Rappelons que les entreprises qui opèrent une concentration sans l'avoir notifiée avant la date de sa réalisation effective, s'exposent à une amende pouvant atteindre 5 % de leur chiffre d'affaires sur le marché français, ainsi qu'à une décision de l'ADLC leur imposant de revenir à l'état antérieur à la concentration. En somme, la phase de prénotification, facultative et informelle, apparaît plus que jamais essentielle en ce qui concerne les fusions de fait entre GPS. Elle permet aux parties de déterminer, en collaboration étroite avec l'ADLC, le moment le plus juste pour notifier, s'il y a lieu.

À ce jour, les effets de ces rapprochements sur les marchés de l'assurance ne sont pas encore sensibles, étant donné que les parts de marché cumulées des entités concernées ne sont pas, pour l'instant, significatives au sens du droit de la concurrence, parce qu'inférieures à 25 % de part de marché.
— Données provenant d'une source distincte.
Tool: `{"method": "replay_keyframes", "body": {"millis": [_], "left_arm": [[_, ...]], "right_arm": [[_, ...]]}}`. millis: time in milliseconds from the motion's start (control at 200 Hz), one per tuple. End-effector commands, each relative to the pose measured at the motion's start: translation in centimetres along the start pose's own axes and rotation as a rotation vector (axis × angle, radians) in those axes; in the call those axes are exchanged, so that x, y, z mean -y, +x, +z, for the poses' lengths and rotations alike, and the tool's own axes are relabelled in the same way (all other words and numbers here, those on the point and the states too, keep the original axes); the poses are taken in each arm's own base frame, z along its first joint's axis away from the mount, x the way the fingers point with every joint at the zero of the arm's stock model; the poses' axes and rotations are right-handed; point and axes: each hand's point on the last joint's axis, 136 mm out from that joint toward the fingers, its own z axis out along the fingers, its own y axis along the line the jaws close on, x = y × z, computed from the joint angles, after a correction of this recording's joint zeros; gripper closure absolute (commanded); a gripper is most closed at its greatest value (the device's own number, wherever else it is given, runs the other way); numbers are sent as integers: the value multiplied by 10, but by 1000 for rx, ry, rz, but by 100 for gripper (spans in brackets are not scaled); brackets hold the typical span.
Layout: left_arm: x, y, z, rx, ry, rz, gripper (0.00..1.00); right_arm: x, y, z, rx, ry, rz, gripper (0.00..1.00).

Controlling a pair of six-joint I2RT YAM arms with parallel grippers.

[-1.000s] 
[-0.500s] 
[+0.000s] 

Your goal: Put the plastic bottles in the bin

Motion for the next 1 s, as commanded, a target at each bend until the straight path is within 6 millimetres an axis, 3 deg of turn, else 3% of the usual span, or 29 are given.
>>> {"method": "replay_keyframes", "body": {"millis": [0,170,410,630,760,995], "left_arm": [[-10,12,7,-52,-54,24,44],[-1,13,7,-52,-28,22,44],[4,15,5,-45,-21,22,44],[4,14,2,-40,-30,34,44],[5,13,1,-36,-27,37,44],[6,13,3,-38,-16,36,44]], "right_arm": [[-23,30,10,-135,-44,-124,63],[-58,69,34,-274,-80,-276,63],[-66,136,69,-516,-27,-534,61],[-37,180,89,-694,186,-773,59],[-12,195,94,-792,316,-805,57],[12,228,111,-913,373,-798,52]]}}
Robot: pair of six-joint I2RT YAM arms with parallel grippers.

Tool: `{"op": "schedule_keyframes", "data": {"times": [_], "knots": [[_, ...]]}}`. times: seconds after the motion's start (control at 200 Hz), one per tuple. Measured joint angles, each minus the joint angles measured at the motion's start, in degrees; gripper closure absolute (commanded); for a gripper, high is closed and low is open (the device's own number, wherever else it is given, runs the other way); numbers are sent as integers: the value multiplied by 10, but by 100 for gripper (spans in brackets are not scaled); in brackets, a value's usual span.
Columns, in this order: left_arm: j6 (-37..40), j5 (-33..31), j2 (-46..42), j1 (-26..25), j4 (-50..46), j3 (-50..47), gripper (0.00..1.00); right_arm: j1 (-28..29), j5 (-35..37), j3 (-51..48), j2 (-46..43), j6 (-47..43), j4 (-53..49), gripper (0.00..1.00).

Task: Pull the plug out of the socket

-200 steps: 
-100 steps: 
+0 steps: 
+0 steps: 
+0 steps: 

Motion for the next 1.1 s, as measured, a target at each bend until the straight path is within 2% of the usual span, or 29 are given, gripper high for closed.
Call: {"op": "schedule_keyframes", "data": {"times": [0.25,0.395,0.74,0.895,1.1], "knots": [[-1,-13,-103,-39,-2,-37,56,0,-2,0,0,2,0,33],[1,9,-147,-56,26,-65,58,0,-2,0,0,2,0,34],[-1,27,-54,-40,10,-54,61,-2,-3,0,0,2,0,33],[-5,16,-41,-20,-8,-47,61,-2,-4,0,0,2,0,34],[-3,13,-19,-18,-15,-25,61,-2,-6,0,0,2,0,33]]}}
Mais la concentration s'accroît dans le secteur, et la tendance risque de s'inverser très prochainement.

LES FUSIONS DE FAIT

Ont été considérées comme telles :

- la création d'une société de groupe d'assurance mutuelle (Sgam) dont l'objet est de nouer et gérer des liens de solidarité financière importants et durables avec ses affiliées (C2006-36, Lettre du ministre du 9 août 2006, Sgam SMABTP ; C2007-49, Lettre du ministre du 21 août 2007, Sgam AG2R-La Mondiale) ;

- la création d'une union mutualiste de groupe (UMG) dont l'objet est de créer des liens de solidarité et de réunir les moyens, ressources et organisations nécessaires à la mise en oeuvre de projets communs (décision n° 13-DCC-127 UMG Viamut) ;

- la constitution d'un groupe mutualiste au sens de l'article L. 212-7 du code de la mutualité (décision n° 13-DCC-114 du 3 septembre 2013 UNM) ;

- la fusion entre associations sommitales de GPS (décisions n° 11-DCC-215 du 29 décembre 2011, Humanis-Novalis Taitbout et n° 12-DCC-93 du 29 juin 2012, Mornay-D et O-FMP).